U.S. President Donald Trump's Supreme Court pick Brett Kavanaugh agrees with the court's Chief Justice John Roberts that the landmark Roe v. Wade ruling that legalized abortion is settled law, Senator Susan Collins said on Tuesday.
Collins, a Republican, spoke to reporters after meeting Kavanaugh in her office.
"We talked about whether he considered Roe to be settled law. He said that he agreed with what Justice Roberts said at his nomination hearing, in which he said that it was settled law," she said.
Settled law refers to a legal position that has been consistently upheld by judges.
Speculation has centered on whether Kavanaugh, a federal appeals court judge with a solidly conservative judicial record, would vote to overturn a woman's right to abortion. But Senate Democrats said it was not clear how Kavanaugh's views on settled law would affect how he would decide an abortion case.
Republican President Donald Trump, who nominated Kavanaugh on July 9, promised during his campaign to appoint "pro-life justices" who would overturn Roe v. Wade, the 1973 ruling that legalized abortion nationwide.
Before Kavanaugh can assume the lifetime job on the nine-member court, the Republican-controlled Senate must vote to confirm him.
Kavanaugh's judicial record on abortion is thin, although last year he was on a panel of judges that issued an order preventing a 17-year-old illegal immigrant detained in Texas by U.S. authorities from immediately obtaining an abortion.

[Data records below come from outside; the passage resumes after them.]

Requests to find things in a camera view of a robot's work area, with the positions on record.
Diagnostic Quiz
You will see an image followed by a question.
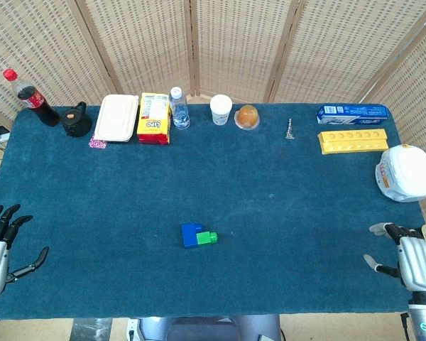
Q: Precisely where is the white plastic jar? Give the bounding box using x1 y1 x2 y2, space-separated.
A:
374 144 426 203

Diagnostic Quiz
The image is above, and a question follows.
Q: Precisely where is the clear water bottle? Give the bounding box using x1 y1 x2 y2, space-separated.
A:
168 86 191 131

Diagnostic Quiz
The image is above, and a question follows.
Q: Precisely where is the yellow plastic tray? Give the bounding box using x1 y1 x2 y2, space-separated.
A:
317 128 390 156

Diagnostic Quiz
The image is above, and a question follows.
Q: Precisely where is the yellow red snack bag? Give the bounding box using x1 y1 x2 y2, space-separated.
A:
136 92 172 145

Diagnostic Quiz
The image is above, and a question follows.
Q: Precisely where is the woven wooden folding screen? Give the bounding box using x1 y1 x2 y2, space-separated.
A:
0 0 426 225

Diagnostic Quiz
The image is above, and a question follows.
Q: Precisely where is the orange jelly cup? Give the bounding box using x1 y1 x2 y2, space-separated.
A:
234 104 261 131

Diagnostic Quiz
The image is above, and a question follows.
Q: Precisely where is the cola bottle red cap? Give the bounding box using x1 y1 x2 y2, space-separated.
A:
2 68 61 127

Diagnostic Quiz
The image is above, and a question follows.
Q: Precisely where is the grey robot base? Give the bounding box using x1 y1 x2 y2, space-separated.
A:
127 314 281 341

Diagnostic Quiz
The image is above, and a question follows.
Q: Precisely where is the white paper cup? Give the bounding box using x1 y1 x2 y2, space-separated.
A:
209 94 233 126

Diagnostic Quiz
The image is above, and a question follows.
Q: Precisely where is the pink patterned packet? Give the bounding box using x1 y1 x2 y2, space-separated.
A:
88 134 109 150

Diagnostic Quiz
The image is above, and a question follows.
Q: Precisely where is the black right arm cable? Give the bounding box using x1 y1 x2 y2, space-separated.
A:
400 311 412 341

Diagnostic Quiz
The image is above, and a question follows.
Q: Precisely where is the blue carpet mat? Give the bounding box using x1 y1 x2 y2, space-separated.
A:
0 102 426 319

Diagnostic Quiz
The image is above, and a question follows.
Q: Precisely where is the beige lunch box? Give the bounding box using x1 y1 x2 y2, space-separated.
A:
93 94 140 143

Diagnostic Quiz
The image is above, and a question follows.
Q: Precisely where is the green building block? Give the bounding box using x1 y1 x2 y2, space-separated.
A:
195 231 219 246

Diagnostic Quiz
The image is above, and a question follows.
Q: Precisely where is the black lidded cup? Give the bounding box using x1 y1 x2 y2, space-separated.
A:
60 101 93 138

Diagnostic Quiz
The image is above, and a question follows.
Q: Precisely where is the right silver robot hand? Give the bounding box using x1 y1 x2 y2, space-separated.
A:
363 222 426 294

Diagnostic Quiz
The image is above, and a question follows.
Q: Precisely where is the blue building block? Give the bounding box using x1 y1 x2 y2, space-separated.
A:
180 222 209 249

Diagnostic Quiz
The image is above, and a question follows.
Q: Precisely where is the blue white toothpaste box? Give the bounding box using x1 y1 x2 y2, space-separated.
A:
316 103 391 126

Collins, a moderate Republican, has said that she could not support a nominee who had demonstrated "hostility" to Roe V. Wade. She is considered a key vote, but she said Tuesday she will not make a final decision until after Kavanaugh's confirmation hearings, which start on September 4.
Senate Democratic Leader Chuck Schumer, who has vowed to oppose Kavanaugh, said what Americans really need to know is whether Kavanaugh thought Roe v. Wade was correctly decided. He said he planned to ask Kavanaugh during a meeting later Tuesday.
"Otherwise no one can be assured he won't vote to unsettle it," Schumer told reporters.
Collins said her conversation with Kavanaugh, which lasted over two hours, covered a wide range of issues, including abortion and guns and Kavanaugh's "judicial philosophy." She called the meeting helpful, productive and informative.
Kavanaugh's confirmation will require a simple majority in the 100-seat Senate, where Republicans hold a 51-49 edge over Democrats and independents. Senator John McCain, a Republican, is at home undergoing treatment for cancer, leaving Republicans no room for error if no Democrats support Kavanaugh. Vice President Mike Pence would vote if there is a tie.